Владимир Семенович стал для меня тогда вторым отцом. Да и не только для меня — все мы души не чаяли в нашем курсовом командире. И когда он надумал жениться, почти вся рота тайком от него копалась вечером на убранных уже огородах и собрала в подарок молодоженам полмешка картофеля. Это очень растрогало Владимира Семеновича. Обращаясь ко мне, он пошутил:
— Эх, к этому бы еще мешочек пшенички, обнаруженной тобой в Бургустаской! Напекли бы пирогов на всю роту…
По окончании курсов я стал командовать взводом в школе младших командиров 84-го стрелкового полка 28-й Горской стрелковой дивизии. У дивизии этой были славные боевые традиции. Бесстрашный ее командир латыш Азин погиб в феврале 1920 года на подступах к Северному Кавказу. В схватке с белоказачьей конницей он был ранен и пленен. Деникинцы предложили ему перейти на их сторону, обещали звание генерала.

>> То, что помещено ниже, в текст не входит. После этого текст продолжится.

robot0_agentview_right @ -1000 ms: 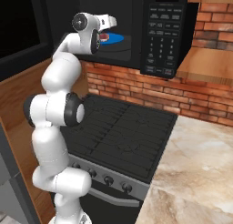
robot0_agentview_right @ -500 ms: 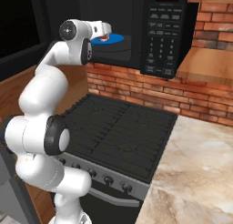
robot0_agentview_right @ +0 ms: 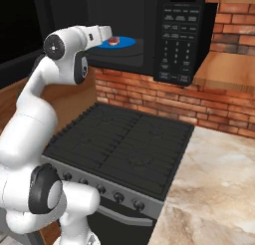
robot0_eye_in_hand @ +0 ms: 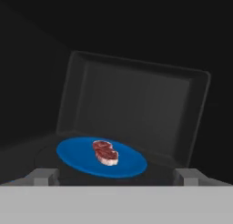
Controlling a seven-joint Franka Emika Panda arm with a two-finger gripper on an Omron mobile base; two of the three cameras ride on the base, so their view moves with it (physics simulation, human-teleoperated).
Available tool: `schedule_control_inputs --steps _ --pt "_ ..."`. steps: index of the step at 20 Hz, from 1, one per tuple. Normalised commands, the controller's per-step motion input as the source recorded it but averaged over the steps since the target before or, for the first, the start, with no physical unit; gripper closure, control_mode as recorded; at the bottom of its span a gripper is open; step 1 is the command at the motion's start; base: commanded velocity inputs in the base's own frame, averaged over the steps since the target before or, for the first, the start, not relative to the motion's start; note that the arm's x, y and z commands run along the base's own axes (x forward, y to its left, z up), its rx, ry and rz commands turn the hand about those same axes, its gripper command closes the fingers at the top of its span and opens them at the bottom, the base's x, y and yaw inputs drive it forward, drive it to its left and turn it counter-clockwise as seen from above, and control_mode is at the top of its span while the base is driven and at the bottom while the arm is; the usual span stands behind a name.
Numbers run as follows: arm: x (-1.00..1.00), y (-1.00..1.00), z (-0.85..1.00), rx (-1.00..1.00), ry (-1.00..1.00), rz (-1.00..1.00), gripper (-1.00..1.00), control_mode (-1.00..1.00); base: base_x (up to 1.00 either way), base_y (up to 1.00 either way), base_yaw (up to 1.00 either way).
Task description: Transport the steak from the fridge to the microwave and turn on the microwave.
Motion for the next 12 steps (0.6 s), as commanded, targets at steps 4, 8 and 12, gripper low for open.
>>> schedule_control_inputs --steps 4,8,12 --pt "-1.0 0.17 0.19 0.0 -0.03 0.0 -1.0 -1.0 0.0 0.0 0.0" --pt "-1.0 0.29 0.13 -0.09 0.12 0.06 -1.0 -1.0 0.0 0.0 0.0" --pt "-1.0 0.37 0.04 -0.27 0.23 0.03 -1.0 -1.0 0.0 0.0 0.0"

— Я большевик и умру большевиком! — заявил им Азин.
После зверских пыток белые повесили начдива.
Когда я получил назначение в Горскую дивизию, она размещалась во Владикавказе. Этим были обусловлены некоторые особенности службы. Владикавказ то и дело подвергался тогда налетам националистских банд. Стоило нам только выйти на стрельбище или полевые занятия, как бандиты врывались в город, грабили магазины, рынки, нападали на милицию, убивали партийных и советских работников. Бандиты пытались проникнуть даже в квартиру нашего командира полка М. С. Хозина. На ночь ему приходилось баррикадировать входные двери и окна.
Бороться с бандитами было чрезвычайно трудно. Они хорошо знали местность и пускались на разные хитрости. Однажды во время облавы в горах нам повстречалась большая группа ингушей. Одни ехали на повозках-тавричанках, другие — верхом на конях. Все всадники были вооружены кинжалами и саблями. На передней повозке сидели женщины с закрытыми белой тканью лицами. Видны были только глаза.
К командиру нашего отряда подскакали два всадника, Один из них хорошо говорил по-русски.
— Это свадьба, начальник, — сказал он.
— А почему вооружены?
— Такой у нас обычай.
Когда всадники отъехали, я высказал сомнение:
1
Так назывались члены революционно-демократической организации крестьянской бедноты «Кермен», возникшей в Северной Осетии летом 1917 года. По всем вопросам революции керменисты выступали с большевиками. Сформированные керменистами боевые крестьянские отряды боролись с контрреволюцией в Осетии и на Тереке. В апреле 1918 года «Кермен» слилась с большевистской партией. С. М. Киров в 1920 году характеризовал «Кермен» как большевистскую партию, только приспособленную к осетинским условиям. — Прим. ред.